● WHAT YOU WILL DO: A complete answer lists every line of the material where the string "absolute" occurs.

[RECORDED INFORMATION]

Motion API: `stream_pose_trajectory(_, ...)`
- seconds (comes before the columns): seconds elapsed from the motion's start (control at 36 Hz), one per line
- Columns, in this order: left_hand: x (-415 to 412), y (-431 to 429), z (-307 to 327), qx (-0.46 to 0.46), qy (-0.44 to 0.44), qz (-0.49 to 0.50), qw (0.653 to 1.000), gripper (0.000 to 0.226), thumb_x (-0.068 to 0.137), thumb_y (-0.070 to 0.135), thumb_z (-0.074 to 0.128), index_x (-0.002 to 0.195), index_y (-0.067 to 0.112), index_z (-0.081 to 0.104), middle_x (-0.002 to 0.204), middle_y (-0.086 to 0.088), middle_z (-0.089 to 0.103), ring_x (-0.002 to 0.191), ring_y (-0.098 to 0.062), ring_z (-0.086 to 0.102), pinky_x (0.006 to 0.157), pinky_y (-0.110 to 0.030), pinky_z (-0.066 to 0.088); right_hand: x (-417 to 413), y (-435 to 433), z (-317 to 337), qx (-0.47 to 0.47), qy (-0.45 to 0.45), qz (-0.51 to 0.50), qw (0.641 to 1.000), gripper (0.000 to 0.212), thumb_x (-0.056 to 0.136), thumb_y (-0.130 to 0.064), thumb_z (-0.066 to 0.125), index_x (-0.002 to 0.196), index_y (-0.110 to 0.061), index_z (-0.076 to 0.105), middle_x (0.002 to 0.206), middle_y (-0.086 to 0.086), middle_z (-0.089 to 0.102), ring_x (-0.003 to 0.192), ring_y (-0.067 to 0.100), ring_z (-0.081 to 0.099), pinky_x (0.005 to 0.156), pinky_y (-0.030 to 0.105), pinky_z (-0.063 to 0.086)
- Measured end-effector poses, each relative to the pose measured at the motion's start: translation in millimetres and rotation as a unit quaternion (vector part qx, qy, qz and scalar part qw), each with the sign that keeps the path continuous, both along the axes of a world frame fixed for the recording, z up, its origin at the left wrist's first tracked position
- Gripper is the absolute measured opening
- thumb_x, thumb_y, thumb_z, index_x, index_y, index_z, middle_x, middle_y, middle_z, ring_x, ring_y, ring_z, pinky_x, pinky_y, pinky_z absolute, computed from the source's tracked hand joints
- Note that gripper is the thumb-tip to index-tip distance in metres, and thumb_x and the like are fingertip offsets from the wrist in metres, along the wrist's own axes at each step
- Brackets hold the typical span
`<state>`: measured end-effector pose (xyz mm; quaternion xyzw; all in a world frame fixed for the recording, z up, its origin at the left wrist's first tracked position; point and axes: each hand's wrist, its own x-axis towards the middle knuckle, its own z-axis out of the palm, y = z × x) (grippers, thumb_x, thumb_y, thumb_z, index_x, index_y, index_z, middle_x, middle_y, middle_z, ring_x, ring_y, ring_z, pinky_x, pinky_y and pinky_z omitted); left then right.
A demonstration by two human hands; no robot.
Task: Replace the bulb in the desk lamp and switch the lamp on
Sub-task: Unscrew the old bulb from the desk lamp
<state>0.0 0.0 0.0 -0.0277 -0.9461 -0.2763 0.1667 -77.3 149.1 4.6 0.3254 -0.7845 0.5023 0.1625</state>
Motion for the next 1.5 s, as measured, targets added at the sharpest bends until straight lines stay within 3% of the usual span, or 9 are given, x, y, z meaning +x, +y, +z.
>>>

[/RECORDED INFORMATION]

● YOUR SOLUTION:
- Gripper is the absolute measured opening
- thumb_x, thumb_y, thumb_z, index_x, index_y, index_z, middle_x, middle_y, middle_z, ring_x, ring_y, ring_z, pinky_x, pinky_y, pinky_z absolute, computed from the source's tracked hand joints

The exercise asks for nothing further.